Owners must pay themselves a reasonable salary through payroll. That salary is subject to payroll taxes. Remaining profits can be distributed as dividends, which are generally not subject to self-employment tax.

For example, with 200000 in profit, an owner might take a 100000 salary. Payroll taxes apply to that amount. The remaining 100000 can be distributed without self employment tax. The savings compared to sole proprietorship status can be meaningful.

However, the IRS enforces the reasonable compensation rule. Paying an artificially low salary to avoid payroll taxes creates audit risk. Payroll filings, quarterly reporting, and Form 1120 S compliance are mandatory.

This is often where a tax planning lawyer becomes involved, particularly when determining how much salary is considered reasonable based on industry standards and job duties.

C Corporation, Separate Entity With Different Planning Opportunities

C corporations pay federal corporate tax at 21 percent. If profits are retained for expansion or reinvestment, that flat rate may be attractive. For companies seeking venture capital funding, this structure is often preferred.

When dividends are paid to shareholders, individual-level tax applies again. This creates the double taxation issue.

C corporations may also provide certain fringe benefits more favorably and can qualify for special capital gains treatment under qualified small business stock rules. On the other hand, the accumulated earnings tax may apply if profits are retained without a legitimate business purpose. Strategic advice from a tax planning lawyer can help evaluate whether retaining earnings makes sense under IRS guidelines.

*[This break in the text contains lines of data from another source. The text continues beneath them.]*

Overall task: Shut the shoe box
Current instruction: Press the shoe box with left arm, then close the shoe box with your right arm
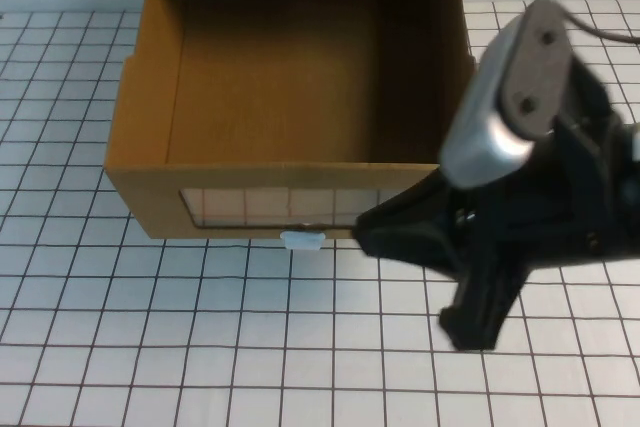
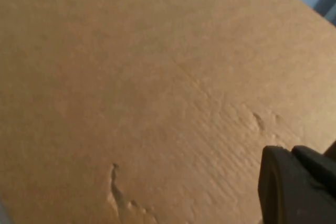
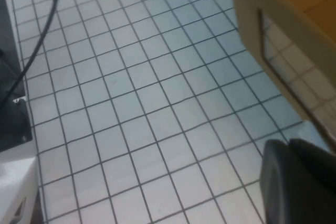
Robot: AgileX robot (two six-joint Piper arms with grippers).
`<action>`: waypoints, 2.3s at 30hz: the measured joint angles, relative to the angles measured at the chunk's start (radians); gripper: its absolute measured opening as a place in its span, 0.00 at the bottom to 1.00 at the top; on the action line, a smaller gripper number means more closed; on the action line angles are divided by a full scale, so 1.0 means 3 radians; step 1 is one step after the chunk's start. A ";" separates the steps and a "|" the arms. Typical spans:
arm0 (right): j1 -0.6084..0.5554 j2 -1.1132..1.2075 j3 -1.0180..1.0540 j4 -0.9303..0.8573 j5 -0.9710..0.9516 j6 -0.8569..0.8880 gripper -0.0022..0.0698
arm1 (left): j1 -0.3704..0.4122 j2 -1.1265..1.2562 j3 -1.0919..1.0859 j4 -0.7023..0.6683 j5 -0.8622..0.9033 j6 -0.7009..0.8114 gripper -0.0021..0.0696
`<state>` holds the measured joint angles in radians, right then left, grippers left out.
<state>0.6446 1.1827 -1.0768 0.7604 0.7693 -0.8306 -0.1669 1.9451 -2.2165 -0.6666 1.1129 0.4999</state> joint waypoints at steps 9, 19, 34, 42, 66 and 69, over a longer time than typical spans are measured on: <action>0.0721 0.0721 0.0000 -0.0260 -0.0755 0.0148 0.01 | 0.0000 0.0425 -0.0304 -0.0133 0.0190 -0.0364 0.02; 0.0736 0.1420 -0.0054 -0.0112 -0.1617 0.0153 0.01 | 0.0000 0.0425 -0.0304 -0.0157 0.0203 -0.0371 0.02; 0.0433 0.2245 -0.1305 -0.0112 -0.1690 -0.0165 0.01 | 0.0000 0.0425 -0.0304 -0.0268 0.0318 -0.0371 0.02; 0.0188 0.2729 -0.1950 -0.0112 -0.1648 -0.0173 0.01 | 0.0000 0.0425 -0.0304 -0.0279 0.0326 -0.0371 0.02; 0.0136 0.2770 -0.2463 -0.0155 -0.1532 -0.0303 0.01 | 0.0000 0.0425 -0.0328 -0.0279 0.0340 -0.0365 0.02; 0.0211 0.2646 -0.2382 -0.0187 -0.1648 -0.0366 0.01 | 0.0007 0.0433 -0.0328 -0.0279 0.0342 -0.0365 0.02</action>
<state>0.7078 1.9765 -1.7912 0.7042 0.2748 -0.9403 -0.1647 2.0750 -2.3147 -0.7505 1.2156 0.3905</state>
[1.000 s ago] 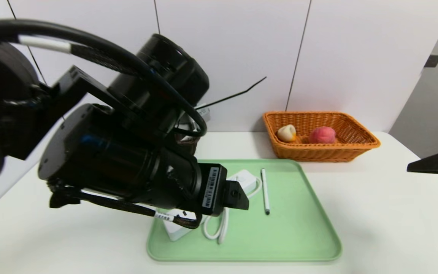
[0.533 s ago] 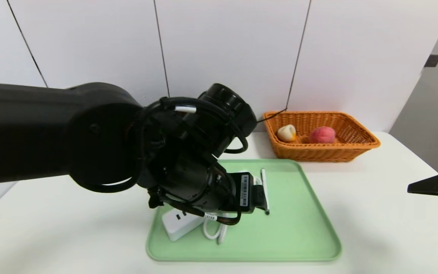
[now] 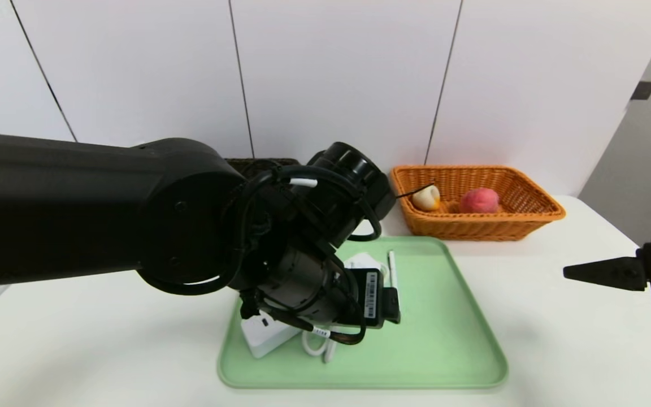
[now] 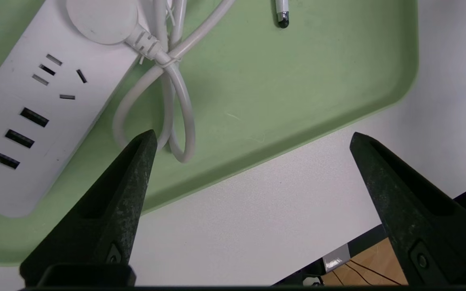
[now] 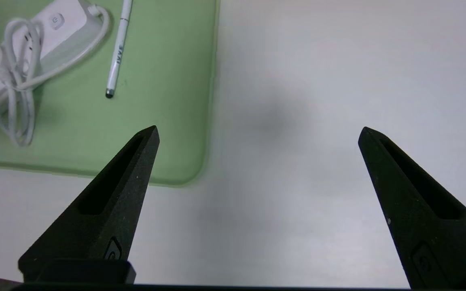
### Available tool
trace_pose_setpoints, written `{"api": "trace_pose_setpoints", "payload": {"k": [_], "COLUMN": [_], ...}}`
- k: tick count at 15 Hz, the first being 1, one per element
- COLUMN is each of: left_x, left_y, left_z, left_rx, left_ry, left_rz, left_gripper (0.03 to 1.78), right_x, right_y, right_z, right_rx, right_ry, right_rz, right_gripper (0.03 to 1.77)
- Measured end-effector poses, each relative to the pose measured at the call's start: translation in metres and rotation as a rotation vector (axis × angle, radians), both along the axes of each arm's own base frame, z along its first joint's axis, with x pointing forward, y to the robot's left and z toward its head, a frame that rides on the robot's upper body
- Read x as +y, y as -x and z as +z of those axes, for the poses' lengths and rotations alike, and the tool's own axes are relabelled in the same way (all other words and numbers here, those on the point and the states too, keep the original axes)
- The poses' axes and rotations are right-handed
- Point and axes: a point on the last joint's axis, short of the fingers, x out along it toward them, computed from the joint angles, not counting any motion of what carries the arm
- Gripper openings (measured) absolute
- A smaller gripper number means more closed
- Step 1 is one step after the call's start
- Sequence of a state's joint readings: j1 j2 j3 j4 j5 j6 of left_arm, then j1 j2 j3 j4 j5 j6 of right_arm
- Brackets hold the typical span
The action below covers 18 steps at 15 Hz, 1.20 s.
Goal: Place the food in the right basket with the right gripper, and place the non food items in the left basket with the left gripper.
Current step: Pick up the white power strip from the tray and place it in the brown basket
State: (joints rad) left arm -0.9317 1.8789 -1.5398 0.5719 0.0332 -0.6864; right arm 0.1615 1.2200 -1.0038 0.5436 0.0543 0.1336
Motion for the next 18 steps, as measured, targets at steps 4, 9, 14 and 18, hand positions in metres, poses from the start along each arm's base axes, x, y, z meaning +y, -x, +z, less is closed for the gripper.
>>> {"api": "trace_pose_setpoints", "payload": {"k": [4,9,14,18], "left_x": [-0.006,-0.015,-0.024,-0.027], "left_y": [0.001,-0.002,-0.008,-0.011], "left_z": [-0.003,-0.010,-0.016,-0.023], "left_rx": [-0.035,0.013,0.030,0.049], "left_ry": [-0.032,-0.035,-0.044,-0.048], "left_rz": [0.028,0.074,0.083,0.104], "left_gripper": [1.69,1.69,1.69,1.69], "right_x": [0.000,-0.008,-0.019,-0.023], "right_y": [-0.010,-0.020,-0.024,-0.025], "right_z": [-0.014,-0.021,-0.023,-0.023], "right_rx": [0.034,0.065,0.080,0.085], "right_ry": [0.068,0.081,0.080,0.079], "right_rz": [0.039,-0.022,-0.087,-0.108], "right_gripper": [1.70,1.70,1.70,1.71]}}
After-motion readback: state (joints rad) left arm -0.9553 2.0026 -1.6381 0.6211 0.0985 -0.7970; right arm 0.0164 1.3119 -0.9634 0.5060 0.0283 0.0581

The 200000 Profit Comparison

With 200000 in annual profit:

• A sole proprietor pays income tax plus self-employment tax on most of the amount
• An S corporation owner pays payroll tax only on the salary portion
• A C corporation pays 21 percent at the corporate level, with potential additional tax on dividends

Identical profit levels, different tax outcomes.

Federal Deductions and State-Level Differences

Pass-through entities may qualify for the Qualified Business Income deduction, which allows up to a 20 percent deduction on eligible income, subject to income thresholds and wage limitations. C corporations do not receive this benefit.

Retirement contribution limits, health insurance deductions, and fringe benefit rules also vary by structure.

State taxation adds another layer. Some states impose franchise taxes. Others apply gross receipts taxes. A few do not fully recognize S corporation treatment. These differences can materially affect total tax liability.

When Structure Should Be Revisited

If profits have grown steadily, new partners are joining, outside investors are involved, or a future sale is being planned, the original structure may no longer be efficient. Entity elections can be changed, but timing rules and built-in gain considerations must be evaluated carefully.

Business structure is not just a formation decision. It shapes federal tax, payroll obligations, state compliance, and long term exit strategy. Selecting the right structure requires balancing tax savings with compliance responsibilities and future goals.